Death risk overwhelms
Still, crossover trial designs are far from uncommon in oncology – indeed, it is hard to see how first-line patients could be recruited without the option of switching. And, whether caused by this design or not, the apparent 25% increased risk of death with tivozanib compared with Nexavar proved an overwhelming factor in the panellists’ deliberations.
This was surprising, given that this signal was not statistically significant, meaning that it was entirely due to chance. Moreover, overall survival was a secondary endpoint, and on the primary efficacy measure, progression-free survival, tivozanib did demonstrate statistically significant improvement.
The use as comparator of Nexavar, a drug hardly ever given first line in kidney cancer, was also questioned, as was the study population, which did not mirror the US. Only the patient representative voted in favour, and the 13-1 verdict against tivozanib’s benefit outweighing its risk was only slightly less damning than the 16-0 whitewash against Delcath’s Melblez for unresectable ocular melanoma metastasised to the liver.
Melblez uses percutaneous perfusion to deliver high-dose melphalan to the liver in a complex procedure involving filtration of blood outside the body and its return to the patient. The panel cited worsened quality of life, and Tuesday’s briefing documents had already called for a new clinical study using a different filter.

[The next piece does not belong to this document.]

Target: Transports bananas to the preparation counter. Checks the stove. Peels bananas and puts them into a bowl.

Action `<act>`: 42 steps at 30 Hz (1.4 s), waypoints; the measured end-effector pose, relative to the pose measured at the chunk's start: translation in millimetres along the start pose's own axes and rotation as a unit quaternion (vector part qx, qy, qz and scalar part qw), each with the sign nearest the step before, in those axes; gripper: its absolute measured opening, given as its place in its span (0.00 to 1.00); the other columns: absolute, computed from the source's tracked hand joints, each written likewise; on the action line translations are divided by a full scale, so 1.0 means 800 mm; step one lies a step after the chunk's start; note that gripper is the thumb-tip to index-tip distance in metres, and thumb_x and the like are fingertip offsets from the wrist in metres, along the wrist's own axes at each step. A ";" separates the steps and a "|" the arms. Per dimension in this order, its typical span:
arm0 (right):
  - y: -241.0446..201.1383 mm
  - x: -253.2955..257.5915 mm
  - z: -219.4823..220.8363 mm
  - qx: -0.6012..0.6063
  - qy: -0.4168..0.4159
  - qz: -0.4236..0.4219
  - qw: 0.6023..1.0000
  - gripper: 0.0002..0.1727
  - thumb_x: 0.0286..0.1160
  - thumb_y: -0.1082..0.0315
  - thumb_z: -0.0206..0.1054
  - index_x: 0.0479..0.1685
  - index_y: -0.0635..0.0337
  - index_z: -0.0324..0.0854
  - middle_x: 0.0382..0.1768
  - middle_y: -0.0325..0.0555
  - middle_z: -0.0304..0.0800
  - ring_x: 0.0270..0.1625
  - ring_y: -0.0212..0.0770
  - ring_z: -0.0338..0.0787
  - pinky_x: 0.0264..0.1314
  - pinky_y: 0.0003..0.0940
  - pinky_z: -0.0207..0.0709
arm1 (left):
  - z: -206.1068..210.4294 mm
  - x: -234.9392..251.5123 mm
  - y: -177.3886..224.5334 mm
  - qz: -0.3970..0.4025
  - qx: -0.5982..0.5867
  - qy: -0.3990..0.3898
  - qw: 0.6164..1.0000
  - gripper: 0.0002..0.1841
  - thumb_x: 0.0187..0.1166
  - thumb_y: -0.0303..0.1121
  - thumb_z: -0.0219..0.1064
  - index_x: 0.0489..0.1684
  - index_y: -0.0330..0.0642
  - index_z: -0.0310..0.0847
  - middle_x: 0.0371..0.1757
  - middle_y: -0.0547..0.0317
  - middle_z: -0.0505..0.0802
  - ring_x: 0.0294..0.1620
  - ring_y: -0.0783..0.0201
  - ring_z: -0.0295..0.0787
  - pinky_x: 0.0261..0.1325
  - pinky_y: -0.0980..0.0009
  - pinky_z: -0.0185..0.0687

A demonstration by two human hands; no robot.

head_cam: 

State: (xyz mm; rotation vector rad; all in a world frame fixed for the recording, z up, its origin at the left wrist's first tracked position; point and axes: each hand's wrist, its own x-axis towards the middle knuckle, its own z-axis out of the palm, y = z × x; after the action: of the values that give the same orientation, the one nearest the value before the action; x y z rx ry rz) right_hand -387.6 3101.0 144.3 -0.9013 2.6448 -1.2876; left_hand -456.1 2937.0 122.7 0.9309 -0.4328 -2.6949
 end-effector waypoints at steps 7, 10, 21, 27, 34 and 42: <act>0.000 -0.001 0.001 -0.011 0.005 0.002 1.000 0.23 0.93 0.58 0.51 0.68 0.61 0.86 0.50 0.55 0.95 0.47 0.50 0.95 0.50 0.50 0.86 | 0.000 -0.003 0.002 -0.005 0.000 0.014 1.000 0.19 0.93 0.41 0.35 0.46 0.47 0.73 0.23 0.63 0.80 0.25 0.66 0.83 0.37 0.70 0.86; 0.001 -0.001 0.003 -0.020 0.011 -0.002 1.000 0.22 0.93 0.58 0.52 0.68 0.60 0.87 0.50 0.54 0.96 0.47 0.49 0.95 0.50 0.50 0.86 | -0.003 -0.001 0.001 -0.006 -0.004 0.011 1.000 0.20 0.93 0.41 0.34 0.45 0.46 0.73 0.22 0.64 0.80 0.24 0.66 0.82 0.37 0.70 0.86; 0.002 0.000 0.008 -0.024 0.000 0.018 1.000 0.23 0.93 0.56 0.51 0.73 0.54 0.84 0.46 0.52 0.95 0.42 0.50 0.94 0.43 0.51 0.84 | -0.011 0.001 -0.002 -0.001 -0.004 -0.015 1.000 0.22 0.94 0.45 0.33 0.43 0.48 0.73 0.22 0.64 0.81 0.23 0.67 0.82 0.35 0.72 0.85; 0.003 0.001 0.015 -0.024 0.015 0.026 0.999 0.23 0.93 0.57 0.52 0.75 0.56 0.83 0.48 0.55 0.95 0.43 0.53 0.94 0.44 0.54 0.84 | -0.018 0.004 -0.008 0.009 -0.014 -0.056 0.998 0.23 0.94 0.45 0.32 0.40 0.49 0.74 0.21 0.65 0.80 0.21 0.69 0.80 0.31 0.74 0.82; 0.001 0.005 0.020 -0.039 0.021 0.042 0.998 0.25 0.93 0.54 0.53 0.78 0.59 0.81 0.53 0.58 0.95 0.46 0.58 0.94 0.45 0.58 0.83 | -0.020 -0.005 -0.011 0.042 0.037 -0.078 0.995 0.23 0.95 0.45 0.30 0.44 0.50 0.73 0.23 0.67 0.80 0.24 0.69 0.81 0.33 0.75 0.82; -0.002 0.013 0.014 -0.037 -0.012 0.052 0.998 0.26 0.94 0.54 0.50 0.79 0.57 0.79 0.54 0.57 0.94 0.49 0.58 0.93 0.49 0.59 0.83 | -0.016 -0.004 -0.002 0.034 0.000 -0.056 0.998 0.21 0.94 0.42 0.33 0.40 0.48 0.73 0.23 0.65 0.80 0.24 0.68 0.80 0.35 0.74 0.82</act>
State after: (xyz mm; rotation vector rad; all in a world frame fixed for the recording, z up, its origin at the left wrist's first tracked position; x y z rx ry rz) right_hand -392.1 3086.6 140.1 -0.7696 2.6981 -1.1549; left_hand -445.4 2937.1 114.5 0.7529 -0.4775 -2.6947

Given Melblez’s history of delays and Delcath’s cash of just $24m at the end of 2012 the project, as well as company, is likely finished. Of course the FDA has been known to go against panel advice, but only positive votes, and the strength of the opposition to tivozanib and Melblez makes approval hopelessly unlikely.
Aveo’s situation is interesting, though. The company has $165m of net cash, and its first move should be to slash spending. Then it will have to decide whether – and how – to fund an additional trial, likely comparing tivozanib against Sutent in a US population.
Promisingly the FDA panel confirmed that progression-free survival was an acceptable endpoint in kidney cancer, but Sutent would prove a tougher opponent than Nexavar, and in any case the kidney cancer landscape is shifting fast.
Even if such a study should prove viable, where would the necessary cash come from? Perhaps a bargain-basement buyout by its tivozanib partner, Astellas, is the best that Aveo and its investors can now hope for.